Problem requirements → Repeat each entry in full, exactly.

>>>>>

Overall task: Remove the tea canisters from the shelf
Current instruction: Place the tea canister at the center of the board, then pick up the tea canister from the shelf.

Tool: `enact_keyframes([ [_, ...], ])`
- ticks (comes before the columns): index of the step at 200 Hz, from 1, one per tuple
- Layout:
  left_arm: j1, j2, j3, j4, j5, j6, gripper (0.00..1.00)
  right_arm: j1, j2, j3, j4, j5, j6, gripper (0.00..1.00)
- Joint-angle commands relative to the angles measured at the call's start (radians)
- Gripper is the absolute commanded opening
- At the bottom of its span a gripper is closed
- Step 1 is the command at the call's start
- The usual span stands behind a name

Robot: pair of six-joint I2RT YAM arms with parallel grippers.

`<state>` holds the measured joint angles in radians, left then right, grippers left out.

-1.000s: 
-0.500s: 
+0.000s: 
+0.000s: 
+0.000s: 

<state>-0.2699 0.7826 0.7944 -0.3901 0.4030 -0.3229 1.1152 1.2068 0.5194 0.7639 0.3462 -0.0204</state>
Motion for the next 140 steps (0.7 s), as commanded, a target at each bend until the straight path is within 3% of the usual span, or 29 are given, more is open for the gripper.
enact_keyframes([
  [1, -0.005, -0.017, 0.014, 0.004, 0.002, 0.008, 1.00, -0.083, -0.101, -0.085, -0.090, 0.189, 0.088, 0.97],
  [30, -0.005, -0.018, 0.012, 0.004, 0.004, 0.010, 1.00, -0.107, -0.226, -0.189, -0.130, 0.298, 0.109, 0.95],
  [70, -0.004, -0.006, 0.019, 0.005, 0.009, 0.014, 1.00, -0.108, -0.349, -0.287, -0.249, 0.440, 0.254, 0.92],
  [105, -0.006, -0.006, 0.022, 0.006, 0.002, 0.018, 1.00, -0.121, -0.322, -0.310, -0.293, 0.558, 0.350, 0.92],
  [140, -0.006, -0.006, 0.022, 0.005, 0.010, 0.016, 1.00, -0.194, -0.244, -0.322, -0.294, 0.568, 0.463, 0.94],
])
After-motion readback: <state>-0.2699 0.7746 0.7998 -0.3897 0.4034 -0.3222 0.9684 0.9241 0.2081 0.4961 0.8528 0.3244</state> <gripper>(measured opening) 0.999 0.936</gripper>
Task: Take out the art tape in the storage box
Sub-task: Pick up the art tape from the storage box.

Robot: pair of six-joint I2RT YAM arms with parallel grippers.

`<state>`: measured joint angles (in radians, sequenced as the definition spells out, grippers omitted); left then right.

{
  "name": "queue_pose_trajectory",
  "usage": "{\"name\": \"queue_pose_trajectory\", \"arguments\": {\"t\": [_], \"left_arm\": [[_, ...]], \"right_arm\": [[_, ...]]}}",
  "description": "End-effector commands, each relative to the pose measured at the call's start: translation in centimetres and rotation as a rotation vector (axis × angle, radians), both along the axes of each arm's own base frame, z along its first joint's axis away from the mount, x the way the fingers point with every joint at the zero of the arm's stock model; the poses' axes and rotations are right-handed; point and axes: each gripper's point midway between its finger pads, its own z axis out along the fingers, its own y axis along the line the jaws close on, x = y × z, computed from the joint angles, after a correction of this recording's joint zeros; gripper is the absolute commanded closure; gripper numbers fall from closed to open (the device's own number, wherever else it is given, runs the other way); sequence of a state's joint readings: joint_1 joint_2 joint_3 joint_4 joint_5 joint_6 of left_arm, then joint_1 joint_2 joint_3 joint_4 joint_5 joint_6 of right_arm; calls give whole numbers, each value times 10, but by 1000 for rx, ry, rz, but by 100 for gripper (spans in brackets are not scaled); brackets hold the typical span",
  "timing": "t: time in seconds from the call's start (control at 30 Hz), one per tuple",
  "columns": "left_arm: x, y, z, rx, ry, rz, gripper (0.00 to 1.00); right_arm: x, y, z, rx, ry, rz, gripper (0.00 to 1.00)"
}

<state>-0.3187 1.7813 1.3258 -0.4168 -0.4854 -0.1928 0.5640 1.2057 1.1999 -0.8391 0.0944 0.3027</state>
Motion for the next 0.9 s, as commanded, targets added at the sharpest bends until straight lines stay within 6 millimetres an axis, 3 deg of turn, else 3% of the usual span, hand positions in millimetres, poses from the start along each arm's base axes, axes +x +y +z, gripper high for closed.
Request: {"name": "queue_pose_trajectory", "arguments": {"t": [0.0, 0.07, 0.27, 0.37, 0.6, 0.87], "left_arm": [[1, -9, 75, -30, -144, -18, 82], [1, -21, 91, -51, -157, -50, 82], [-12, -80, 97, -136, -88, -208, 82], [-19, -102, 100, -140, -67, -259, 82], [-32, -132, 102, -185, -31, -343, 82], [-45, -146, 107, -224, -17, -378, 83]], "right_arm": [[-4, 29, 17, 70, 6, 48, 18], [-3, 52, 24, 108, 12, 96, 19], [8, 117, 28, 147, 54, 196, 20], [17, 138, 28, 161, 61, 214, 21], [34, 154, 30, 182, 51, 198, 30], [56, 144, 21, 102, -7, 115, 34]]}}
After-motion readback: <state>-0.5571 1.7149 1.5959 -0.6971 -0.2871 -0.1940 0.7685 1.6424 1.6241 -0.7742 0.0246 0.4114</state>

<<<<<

Your solution →
Overall task: Remove the tea canisters from the shelf
Current instruction: Place the tea canister at the center of the board, then pick up the tea canister from the shelf.

Tool: `enact_keyframes([ [_, ...], ])`
- ticks (comes before the columns): index of the step at 200 Hz, from 1, one per tuple
- Layout:
  left_arm: j1, j2, j3, j4, j5, j6, gripper (0.00..1.00)
  right_arm: j1, j2, j3, j4, j5, j6, gripper (0.00..1.00)
- Joint-angle commands relative to the angles measured at the call's start (radians)
- Gripper is the absolute commanded opening
- At the bottom of its span a gripper is closed
- Step 1 is the command at the call's start
- The usual span stands behind a name

Robot: pair of six-joint I2RT YAM arms with parallel grippers.

`<state>` holds the measured joint angles in radians, left then right, grippers left out.

-1.000s: 
-0.500s: 
+0.000s: 
+0.000s: 
+0.000s: 

<state>-0.2699 0.7826 0.7944 -0.3901 0.4030 -0.3229 1.1152 1.2068 0.5194 0.7639 0.3462 -0.0204</state>
Motion for the next 140 steps (0.7 s), as commanded, a target at each bend until the straight path is within 3% of the usual span, or 29 are given, more is open for the gripper.
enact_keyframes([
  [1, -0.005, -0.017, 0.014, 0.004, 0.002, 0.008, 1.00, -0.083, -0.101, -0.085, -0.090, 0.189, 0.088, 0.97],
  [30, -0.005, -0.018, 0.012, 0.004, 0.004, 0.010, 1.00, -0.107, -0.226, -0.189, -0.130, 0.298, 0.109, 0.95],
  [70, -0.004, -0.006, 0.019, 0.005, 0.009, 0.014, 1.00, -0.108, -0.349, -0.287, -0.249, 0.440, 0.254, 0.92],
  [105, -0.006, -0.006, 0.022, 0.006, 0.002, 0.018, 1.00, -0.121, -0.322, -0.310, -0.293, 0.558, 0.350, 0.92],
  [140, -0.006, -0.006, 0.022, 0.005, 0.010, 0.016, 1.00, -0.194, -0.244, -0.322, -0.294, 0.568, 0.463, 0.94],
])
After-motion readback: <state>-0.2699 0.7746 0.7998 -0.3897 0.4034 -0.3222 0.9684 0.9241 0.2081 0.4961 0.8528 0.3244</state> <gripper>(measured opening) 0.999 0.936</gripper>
Task: Take out the art tape in the storage box
Sub-task: Pick up the art tape from the storage box.

Robot: pair of six-joint I2RT YAM arms with parallel grippers.

`<state>`: measured joint angles (in radians, sequenced as the definition spells out, grippers omitted); left then right.

{
  "name": "queue_pose_trajectory",
  "usage": "{\"name\": \"queue_pose_trajectory\", \"arguments\": {\"t\": [_], \"left_arm\": [[_, ...]], \"right_arm\": [[_, ...]]}}",
  "description": "End-effector commands, each relative to the pose measured at the call's start: translation in centimetres and rotation as a rotation vector (axis × angle, radians), both along the axes of each arm's own base frame, z along its first joint's axis away from the mount, x the way the fingers point with every joint at the zero of the arm's stock model; the poses' axes and rotations are right-handed; point and axes: each gripper's point midway between its finger pads, its own z axis out along the fingers, its own y axis along the line the jaws close on, x = y × z, computed from the joint angles, after a correction of this recording's joint zeros; gripper is the absolute commanded closure; gripper numbers fall from closed to open (the device's own number, wherever else it is given, runs the other way); sequence of a state's joint readings: joint_1 joint_2 joint_3 joint_4 joint_5 joint_6 of left_arm, then joint_1 joint_2 joint_3 joint_4 joint_5 joint_6 of right_arm; calls give whole numbers, each value times 10, but by 1000 for rx, ry, rz, but by 100 for gripper (spans in brackets are not scaled); brackets hold the typical span",
  "timing": "t: time in seconds from the call's start (control at 30 Hz), one per tuple",
  "columns": "left_arm: x, y, z, rx, ry, rz, gripper (0.00 to 1.00); right_arm: x, y, z, rx, ry, rz, gripper (0.00 to 1.00)"
}

<state>-0.3187 1.7813 1.3258 -0.4168 -0.4854 -0.1928 0.5640 1.2057 1.1999 -0.8391 0.0944 0.3027</state>
Motion for the next 0.9 s, as commanded, targets added at the sharpest bends until straight lines stay within 6 millimetres an axis, 3 deg of turn, else 3% of the usual span, hand positions in millimetres, poses from the start along each arm's base axes, axes +x +y +z, gripper high for closed.
Request: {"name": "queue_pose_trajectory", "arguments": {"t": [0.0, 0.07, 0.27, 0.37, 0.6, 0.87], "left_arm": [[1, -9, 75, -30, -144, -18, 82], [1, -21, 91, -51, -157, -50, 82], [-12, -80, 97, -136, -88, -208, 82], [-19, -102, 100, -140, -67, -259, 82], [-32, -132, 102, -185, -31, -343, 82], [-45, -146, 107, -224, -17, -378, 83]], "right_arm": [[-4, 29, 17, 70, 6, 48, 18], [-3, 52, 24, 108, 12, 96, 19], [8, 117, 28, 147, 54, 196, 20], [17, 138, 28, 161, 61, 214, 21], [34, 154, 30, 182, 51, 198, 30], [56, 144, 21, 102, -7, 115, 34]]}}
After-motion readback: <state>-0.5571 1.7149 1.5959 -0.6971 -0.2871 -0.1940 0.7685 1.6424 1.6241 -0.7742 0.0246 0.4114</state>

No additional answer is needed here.